The most notable limitation of the present study is the potential mismatch of objective and perceived environment measures. Despite the fact that our objective measures of food stores included the top five Australian supermarkets and nine major fast-food restaurants, items that assessed perceptions of food stores did not encompass these same restrictions. While we did not use field validations to verify our objective measures, we are confident that by acquiring data from multiple sources we have a comprehensive measure of the food stores located in our study areas. Previous research that relies solely on a single secondary data set sourced from commercial companies may be at greater risk of misrepresenting the food environment as inaccuracies are known to exist in these data sets(Reference Cummins and Macintyre31, Reference Lake, Burgoine and Greenhalgh32). Furthermore, items that assessed perceptions did not quantify ‘walking distance’ as 800 m and plausibly wide variations in perceptions of what constitutes ‘walking distance’ exist.

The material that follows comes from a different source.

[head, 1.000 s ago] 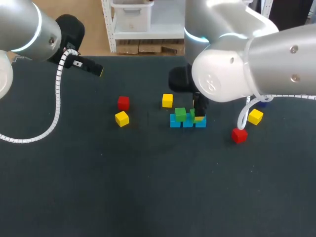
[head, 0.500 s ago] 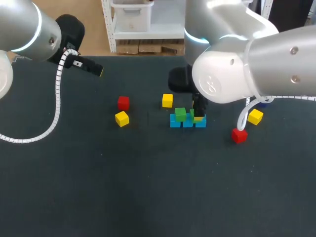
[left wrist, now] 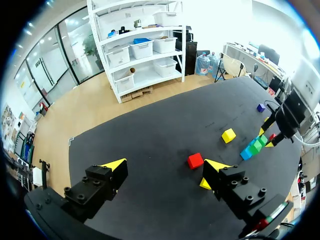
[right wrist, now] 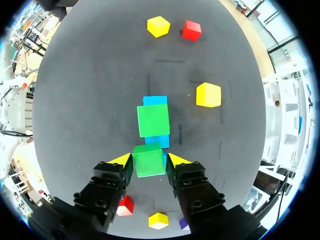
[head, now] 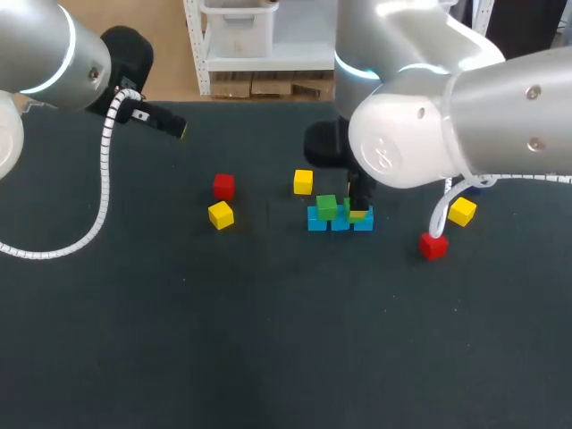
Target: Place the blue cubes, place green cubes on the blue cubes, place the yellow cubes on the green cubes, then place the red cubes on the yellow cubes, and place purple cube on the red cubes.
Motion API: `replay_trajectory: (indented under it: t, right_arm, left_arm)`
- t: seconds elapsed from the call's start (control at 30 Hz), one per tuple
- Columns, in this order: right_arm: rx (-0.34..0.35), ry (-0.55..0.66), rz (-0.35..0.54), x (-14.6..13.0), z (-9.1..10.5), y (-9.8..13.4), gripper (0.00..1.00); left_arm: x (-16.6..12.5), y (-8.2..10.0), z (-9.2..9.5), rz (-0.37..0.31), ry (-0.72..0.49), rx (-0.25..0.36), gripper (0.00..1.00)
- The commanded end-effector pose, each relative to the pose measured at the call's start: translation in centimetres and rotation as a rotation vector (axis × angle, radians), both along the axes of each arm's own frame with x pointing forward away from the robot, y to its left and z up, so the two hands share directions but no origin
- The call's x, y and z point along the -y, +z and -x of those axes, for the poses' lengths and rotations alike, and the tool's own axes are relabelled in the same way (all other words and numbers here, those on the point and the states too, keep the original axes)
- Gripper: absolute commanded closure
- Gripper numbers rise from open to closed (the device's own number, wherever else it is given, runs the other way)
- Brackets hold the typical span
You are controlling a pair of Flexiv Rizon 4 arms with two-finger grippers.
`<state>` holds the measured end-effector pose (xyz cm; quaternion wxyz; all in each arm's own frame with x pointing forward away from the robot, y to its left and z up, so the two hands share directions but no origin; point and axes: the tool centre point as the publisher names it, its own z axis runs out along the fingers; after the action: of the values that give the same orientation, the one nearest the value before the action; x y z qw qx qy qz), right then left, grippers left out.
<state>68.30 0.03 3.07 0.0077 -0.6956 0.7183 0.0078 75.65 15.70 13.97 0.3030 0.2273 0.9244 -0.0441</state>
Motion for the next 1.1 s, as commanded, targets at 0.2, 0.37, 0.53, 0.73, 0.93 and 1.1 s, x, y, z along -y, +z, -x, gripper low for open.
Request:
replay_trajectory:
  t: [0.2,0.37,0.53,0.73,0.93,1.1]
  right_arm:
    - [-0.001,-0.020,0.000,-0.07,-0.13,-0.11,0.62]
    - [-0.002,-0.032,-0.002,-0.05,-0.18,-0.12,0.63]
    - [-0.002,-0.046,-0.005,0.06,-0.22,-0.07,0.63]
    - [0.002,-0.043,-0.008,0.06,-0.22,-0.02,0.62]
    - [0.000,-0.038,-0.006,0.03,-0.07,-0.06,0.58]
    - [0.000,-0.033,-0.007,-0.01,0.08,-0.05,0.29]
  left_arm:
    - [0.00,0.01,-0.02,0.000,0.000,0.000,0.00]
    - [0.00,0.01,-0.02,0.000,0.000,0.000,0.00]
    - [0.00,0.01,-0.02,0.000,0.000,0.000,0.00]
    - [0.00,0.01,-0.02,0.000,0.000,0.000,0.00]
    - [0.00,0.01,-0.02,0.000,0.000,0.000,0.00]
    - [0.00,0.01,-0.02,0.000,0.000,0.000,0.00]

Acknowledging these limitations, the present study shows that although disadvantaged women maintain poorer perceptions of the nutrition environment, the objective environment was generally unrelated to these perceptions. Although previous research has indicated a relationship between the observed neighbourhood food environment and satisfaction of availability of healthy produce(Reference Zenk, Schulz and Lachance33), these results underscore the limitations in using matched perceptions of the environment in research studies as a proxy for the objective environment. Finally, there was limited evidence that differences in individual-level and area-level SEP influenced the relationship between the objective and perceived nutrition environment. In summary, while proximity to supermarkets and greengrocers may have a positive effect on perceptions and consumption of healthy food, our results suggest that nutrition promotion interventions targeting the consumer environment (e.g. healthy food incentives) should incorporate strategies to overcome negative perceptions about the cost and availability of fruit and vegetables and consider non-economic factors associated with the cost and variety of fruit and vegetables. Our results show that changing the price and availability of fruit and vegetables alone may not change perceptions or consumption of healthy food. Further research is needed to understand the determinants of perceptions of the nutrition environment to enhance our understanding of the drivers of socio-economic inequalities in nutrition.
Acknowledgements
The study on which this paper was based was funded by a National Heart Foundation of Australia grant-in-aid (GIA G 02M 0658) and an Australian Research Council Discovery Grant (DP0665242). L.K.W. and L.T. were supported by a National Health and Medical Research Council Capacity Building Grant (ID 425845). K.B. was supported by a National Health and Medical Research Council Senior Research Fellowship (ID 479513). D.C. was supported by a VicHealth Research Fellowship. The authors declare that there are no conflicts of interest. L.K.W. wrote the manuscript. L.T., D.C. and K.B. assisted with writing the manuscript. L.K.W. and L.T. conducted the statistical analyses. D.C. and K.B designed the SESAW study. The authors are grateful to Lena Stephens for assistance with data collection and management and to Rebecca Roberts for assistance with geospatial analyses.